History of Holy Cross Church, Newton Ferrers
People have worshipped on the site of Holy Cross for over 900 years.
A church on this site is first mentioned on the Saxon Geld Roll of 1084, when ‘St Mary of Newton’ was one of those lands held free from geld (tax). At that time the church is likely to have been a simple timber building, probably occupying what is now the west end.
The church was rebuilt by the Ferrers family early in the 12th century and around 1260 the family built a new church, naming it Holy Cross. . It was less than half the size of the present building and in 1342 was enlarged by the then rector, Henry de Ferrers. (Henry also extended the parsonage – Parsonage Farm – probably the oldest house in the village). Further extensive alterations took place in 1460 creating the church we can recognise today. During 19th century restoration work, foundations of a Norman church building were discovered. The piscine in the sanctuary and the sedilia in the chancel are in the Early English style of the 14th century.

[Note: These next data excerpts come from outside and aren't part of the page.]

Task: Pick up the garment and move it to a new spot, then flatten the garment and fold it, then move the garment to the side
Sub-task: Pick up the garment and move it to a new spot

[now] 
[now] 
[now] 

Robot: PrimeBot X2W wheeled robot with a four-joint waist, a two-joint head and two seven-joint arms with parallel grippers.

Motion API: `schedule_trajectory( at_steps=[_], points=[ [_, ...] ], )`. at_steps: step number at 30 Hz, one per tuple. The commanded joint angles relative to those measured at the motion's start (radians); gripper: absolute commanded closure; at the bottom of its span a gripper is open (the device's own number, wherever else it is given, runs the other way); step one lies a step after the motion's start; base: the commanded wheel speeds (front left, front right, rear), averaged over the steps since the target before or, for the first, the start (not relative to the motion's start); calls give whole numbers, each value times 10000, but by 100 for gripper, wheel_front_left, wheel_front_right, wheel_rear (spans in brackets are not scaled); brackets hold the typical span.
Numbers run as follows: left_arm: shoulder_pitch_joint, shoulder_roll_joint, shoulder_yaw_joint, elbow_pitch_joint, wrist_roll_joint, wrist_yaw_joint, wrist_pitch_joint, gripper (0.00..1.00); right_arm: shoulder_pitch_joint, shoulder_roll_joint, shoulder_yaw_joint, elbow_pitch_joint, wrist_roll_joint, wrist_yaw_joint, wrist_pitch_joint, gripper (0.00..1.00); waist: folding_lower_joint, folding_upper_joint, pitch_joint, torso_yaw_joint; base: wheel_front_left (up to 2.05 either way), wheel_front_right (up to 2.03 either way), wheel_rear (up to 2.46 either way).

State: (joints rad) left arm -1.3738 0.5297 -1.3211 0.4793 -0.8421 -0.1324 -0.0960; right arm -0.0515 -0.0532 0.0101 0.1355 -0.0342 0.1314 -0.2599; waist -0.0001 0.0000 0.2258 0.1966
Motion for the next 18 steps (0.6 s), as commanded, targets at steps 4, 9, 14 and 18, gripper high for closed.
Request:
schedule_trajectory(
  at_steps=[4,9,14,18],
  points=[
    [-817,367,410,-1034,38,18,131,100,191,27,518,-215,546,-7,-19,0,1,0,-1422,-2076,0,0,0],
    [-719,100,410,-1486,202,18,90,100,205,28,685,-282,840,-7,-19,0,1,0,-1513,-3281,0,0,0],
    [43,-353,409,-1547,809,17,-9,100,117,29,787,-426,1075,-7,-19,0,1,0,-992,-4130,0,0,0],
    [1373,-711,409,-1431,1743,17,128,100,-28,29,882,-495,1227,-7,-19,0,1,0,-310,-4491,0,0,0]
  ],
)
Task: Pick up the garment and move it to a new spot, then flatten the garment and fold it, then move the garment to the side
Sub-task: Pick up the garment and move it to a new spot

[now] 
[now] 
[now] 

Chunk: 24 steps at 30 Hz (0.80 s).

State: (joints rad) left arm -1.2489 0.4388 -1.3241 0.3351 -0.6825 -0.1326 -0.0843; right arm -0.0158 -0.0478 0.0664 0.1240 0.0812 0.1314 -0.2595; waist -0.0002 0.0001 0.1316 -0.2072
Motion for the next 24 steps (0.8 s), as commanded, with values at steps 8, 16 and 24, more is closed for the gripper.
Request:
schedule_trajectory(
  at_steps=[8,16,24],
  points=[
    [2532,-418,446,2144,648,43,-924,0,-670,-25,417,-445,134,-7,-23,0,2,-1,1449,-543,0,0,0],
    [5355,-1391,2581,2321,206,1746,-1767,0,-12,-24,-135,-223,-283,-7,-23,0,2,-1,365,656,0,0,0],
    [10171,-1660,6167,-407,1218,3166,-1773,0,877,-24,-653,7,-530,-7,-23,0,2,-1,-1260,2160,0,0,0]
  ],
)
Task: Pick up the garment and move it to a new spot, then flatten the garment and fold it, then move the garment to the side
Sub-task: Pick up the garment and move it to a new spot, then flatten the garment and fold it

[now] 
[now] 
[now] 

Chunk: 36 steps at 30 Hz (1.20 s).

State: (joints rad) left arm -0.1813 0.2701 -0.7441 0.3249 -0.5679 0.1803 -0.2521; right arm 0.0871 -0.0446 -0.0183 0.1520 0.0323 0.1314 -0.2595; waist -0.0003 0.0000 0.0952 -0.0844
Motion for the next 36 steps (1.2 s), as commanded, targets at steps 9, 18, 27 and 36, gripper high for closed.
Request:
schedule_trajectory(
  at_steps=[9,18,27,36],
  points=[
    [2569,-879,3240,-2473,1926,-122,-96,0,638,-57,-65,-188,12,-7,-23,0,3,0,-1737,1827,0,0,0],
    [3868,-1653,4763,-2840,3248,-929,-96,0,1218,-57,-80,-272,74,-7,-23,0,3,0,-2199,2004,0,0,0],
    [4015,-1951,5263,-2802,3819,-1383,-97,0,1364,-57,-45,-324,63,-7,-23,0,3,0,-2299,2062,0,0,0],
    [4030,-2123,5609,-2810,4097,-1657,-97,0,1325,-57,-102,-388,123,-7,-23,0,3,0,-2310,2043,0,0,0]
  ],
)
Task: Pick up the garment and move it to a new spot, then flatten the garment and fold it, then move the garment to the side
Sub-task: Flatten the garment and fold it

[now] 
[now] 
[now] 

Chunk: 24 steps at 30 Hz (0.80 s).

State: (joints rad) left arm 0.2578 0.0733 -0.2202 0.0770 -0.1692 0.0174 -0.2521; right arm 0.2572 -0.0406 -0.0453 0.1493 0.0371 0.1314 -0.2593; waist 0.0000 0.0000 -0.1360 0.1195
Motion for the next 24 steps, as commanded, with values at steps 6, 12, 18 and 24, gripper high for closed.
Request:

In 1460 the north and south aisles were added, as well as the tower which is topped by four 14 foot high granite pinnacles. A rood screen was erected in 1520 but removed during the reformation. In 1886 major restoration was completed to plans drawn by Architect, G Fellowes Prynne, including raised, reslated roof, enlarged porch, tiled flooring and hot air heating. The church contains many fine stained glass windows and an 1840s pipe organ built by Deane of Taunton.
There was continual squabbling among the descendants of the Ferrers over who was entitled to appoint the rector of Holy Cross until finally the right was sold to the Yonges of Puslinch in 1729. From 1752 until 1940 the rectors were nearly all members of the Yonge family.
The Yonges built the first Newton school in 1837, on church land close to the site of the present school.